-- Opening Marker --

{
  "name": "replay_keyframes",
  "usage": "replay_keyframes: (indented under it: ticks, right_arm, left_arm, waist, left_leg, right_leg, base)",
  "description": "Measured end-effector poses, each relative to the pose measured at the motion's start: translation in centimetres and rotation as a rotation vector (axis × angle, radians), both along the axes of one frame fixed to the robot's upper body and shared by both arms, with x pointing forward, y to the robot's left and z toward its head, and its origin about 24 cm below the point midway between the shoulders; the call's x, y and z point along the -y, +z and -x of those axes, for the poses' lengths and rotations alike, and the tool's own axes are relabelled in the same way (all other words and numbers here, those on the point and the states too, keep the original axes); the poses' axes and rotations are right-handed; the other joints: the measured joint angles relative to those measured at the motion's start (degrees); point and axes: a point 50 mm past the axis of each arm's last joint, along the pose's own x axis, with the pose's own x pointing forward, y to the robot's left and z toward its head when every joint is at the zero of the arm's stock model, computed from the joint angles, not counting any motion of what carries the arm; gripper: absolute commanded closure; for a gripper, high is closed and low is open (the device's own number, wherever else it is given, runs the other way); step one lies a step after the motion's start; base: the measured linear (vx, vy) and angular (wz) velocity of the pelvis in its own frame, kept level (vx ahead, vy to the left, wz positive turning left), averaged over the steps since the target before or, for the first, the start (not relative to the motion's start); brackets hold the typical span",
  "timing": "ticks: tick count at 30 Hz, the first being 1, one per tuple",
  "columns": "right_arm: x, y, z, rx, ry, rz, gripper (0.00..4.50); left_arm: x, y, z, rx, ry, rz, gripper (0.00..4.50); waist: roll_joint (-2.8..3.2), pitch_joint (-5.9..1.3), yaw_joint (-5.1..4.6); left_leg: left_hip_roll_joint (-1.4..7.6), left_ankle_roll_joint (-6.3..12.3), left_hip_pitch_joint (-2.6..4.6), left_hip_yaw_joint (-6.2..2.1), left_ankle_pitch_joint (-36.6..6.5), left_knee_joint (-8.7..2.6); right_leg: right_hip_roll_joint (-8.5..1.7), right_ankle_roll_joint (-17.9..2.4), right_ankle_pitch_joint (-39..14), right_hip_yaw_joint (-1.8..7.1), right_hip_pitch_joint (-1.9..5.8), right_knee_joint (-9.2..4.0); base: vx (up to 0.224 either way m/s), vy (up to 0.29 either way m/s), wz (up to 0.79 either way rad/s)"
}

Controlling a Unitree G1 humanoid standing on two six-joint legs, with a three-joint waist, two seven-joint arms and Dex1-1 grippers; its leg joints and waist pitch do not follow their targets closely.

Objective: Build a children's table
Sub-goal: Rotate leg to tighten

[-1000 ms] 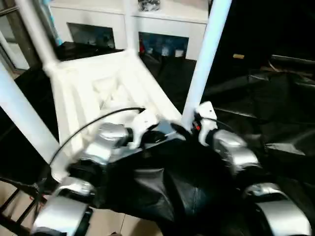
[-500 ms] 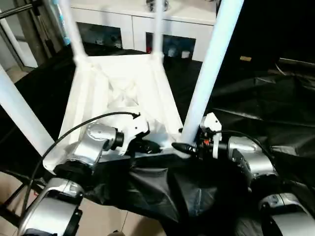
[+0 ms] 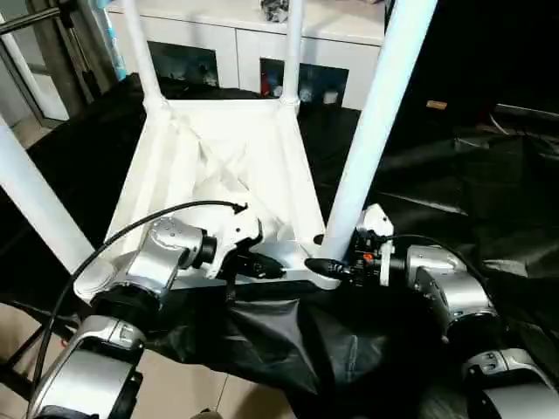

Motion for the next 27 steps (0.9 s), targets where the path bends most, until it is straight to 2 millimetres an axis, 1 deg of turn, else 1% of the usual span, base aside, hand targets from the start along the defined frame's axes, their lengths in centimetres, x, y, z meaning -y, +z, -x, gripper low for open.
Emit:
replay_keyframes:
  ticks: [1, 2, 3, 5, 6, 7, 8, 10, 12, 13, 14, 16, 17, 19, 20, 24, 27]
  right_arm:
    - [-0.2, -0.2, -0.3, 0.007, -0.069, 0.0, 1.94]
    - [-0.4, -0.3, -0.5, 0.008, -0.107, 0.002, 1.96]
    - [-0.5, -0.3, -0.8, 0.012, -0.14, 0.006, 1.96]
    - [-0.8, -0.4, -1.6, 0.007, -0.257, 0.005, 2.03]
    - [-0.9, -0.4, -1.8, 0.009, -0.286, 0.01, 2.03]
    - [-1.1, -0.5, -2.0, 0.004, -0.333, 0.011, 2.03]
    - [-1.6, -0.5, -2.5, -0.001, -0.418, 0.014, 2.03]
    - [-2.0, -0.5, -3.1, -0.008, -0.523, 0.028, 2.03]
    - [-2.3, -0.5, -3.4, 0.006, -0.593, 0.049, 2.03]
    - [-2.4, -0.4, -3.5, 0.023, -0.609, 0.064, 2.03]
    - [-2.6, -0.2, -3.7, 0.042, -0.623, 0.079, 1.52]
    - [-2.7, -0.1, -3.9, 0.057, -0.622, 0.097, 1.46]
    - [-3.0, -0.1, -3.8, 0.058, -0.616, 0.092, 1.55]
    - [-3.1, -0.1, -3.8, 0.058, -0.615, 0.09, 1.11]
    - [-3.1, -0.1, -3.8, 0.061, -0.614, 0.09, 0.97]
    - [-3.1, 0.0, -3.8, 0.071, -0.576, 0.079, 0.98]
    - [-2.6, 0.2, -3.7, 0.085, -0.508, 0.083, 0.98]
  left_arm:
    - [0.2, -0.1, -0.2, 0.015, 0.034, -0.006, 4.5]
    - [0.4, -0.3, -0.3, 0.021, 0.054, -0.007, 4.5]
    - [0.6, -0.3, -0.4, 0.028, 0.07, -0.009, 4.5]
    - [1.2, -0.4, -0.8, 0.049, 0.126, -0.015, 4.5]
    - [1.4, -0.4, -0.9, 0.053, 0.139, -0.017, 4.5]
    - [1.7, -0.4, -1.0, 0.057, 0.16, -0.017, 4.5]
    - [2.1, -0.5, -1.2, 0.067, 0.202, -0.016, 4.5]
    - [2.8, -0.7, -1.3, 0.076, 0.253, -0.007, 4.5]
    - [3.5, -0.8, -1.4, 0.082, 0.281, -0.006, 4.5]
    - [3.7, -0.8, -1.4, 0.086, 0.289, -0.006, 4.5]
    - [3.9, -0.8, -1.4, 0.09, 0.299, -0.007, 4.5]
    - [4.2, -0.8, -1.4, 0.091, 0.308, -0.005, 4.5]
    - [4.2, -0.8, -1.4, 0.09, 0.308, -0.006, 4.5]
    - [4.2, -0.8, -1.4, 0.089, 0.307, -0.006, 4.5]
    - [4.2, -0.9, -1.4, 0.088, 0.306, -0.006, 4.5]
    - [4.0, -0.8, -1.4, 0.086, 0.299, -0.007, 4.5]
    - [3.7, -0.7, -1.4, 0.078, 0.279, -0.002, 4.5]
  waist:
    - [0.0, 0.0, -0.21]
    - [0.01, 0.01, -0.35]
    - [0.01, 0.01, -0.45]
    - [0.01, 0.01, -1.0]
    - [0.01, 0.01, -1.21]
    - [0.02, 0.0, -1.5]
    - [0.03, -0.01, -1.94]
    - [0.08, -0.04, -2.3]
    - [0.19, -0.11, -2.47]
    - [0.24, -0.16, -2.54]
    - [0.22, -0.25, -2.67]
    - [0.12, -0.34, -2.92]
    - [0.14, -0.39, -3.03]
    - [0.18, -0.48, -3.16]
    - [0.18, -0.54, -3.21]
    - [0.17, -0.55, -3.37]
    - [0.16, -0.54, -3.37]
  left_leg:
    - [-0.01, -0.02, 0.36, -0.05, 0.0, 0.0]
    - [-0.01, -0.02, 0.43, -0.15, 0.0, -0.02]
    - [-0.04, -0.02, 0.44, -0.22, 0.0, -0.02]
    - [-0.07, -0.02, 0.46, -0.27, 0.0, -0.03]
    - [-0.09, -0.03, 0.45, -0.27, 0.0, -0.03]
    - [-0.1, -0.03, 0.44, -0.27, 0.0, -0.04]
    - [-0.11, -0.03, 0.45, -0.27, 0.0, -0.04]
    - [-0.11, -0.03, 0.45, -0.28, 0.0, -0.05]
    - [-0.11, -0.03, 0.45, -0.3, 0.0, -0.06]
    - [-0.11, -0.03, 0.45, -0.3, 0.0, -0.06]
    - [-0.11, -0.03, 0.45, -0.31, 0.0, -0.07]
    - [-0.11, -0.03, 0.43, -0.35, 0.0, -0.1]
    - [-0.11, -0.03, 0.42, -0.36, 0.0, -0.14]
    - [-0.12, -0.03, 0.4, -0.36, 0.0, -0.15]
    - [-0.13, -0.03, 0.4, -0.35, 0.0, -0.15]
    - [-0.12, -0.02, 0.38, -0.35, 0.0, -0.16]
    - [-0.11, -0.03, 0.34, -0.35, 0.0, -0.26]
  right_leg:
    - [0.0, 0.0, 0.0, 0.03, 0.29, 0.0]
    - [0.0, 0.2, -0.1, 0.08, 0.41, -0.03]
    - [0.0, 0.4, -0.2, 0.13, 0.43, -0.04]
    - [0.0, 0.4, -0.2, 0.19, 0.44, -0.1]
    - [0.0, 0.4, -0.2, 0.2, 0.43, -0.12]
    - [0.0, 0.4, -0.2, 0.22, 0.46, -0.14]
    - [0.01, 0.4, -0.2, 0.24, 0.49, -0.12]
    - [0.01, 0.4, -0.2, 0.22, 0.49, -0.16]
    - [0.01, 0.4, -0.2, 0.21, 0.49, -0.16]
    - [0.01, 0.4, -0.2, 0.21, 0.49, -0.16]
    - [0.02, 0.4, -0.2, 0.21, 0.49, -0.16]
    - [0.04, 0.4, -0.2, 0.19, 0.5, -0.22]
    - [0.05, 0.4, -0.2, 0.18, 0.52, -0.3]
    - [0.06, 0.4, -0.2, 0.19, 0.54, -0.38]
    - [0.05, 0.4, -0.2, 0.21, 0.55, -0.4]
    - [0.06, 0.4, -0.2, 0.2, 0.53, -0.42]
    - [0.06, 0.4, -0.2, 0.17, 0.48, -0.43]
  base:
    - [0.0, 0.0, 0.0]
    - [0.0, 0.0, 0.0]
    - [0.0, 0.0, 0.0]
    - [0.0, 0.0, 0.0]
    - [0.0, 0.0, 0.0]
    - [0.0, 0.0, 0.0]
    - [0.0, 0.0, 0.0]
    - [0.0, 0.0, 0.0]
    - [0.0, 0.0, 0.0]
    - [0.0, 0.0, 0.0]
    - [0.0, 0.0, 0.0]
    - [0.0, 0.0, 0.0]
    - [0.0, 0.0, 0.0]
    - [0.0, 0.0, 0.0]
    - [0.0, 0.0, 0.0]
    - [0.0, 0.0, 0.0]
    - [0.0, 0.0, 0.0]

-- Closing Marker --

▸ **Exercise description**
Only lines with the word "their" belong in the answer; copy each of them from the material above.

▸ **Response area**
Controlling a Unitree G1 humanoid standing on two six-joint legs, with a three-joint waist, two seven-joint arms and Dex1-1 grippers; its leg joints and waist pitch do not follow their targets closely.
Motion for the next 27 steps (0.9 s), targets where the path bends most, until it is straight to 2 millimetres an axis, 1 deg of turn, else 1% of the usual span, base aside, hand targets from the start along the defined frame's axes, their lengths in centimetres, x, y, z meaning -y, +z, -x, gripper low for open.

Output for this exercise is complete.